» ACTIVITY
Which lines of the data contain the string "finger"? Copy every one.

************

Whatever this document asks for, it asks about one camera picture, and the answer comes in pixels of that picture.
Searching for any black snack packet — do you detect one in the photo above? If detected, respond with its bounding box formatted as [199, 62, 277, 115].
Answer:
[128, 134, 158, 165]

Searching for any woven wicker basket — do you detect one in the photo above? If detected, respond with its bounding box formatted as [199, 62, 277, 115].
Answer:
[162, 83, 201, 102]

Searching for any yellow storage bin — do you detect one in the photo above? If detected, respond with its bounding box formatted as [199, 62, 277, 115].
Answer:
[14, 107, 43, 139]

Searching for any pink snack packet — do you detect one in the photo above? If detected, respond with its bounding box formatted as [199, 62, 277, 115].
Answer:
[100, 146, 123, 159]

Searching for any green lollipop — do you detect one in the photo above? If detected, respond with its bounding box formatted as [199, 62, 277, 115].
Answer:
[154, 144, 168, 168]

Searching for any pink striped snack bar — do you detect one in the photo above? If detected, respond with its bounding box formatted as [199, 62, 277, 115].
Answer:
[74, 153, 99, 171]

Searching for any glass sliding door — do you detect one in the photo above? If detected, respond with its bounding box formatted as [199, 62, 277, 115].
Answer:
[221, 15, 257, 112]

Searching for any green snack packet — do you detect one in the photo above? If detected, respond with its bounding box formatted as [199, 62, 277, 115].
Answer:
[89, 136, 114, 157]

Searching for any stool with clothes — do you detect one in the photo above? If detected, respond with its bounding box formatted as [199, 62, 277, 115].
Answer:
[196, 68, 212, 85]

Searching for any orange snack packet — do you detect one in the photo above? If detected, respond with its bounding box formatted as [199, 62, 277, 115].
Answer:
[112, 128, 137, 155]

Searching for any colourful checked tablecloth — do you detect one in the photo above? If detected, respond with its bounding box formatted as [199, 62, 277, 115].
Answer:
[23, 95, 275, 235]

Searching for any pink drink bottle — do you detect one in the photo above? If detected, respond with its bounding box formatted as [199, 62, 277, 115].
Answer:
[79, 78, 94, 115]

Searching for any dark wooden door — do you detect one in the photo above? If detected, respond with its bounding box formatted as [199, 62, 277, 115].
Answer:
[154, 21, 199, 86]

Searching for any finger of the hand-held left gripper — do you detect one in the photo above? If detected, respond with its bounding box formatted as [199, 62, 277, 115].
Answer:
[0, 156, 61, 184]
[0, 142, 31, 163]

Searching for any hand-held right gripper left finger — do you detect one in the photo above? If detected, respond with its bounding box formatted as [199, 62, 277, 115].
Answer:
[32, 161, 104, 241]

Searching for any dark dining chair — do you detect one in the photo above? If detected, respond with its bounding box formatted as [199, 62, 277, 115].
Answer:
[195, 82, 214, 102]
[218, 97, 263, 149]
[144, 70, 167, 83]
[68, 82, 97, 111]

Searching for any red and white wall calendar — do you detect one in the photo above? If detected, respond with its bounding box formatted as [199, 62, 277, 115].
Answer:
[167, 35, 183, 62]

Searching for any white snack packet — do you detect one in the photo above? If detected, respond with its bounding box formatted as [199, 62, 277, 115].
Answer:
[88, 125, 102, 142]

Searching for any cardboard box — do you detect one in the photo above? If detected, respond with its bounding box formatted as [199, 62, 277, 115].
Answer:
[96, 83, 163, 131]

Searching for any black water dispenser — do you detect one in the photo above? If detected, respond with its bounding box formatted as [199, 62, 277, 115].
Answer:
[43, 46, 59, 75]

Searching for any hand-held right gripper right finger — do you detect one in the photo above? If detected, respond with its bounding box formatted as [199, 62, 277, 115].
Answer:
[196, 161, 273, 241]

************

» THE ANSWER
Searching for any finger of the hand-held left gripper — do you detect one in the photo above? If detected, respond with its bounding box formatted as [199, 62, 277, 115].
Searching for any hand-held right gripper left finger — do you detect one in the photo above? If detected, respond with its bounding box formatted as [199, 62, 277, 115].
Searching for any hand-held right gripper right finger — do you detect one in the photo above? If detected, respond with its bounding box formatted as [199, 62, 277, 115].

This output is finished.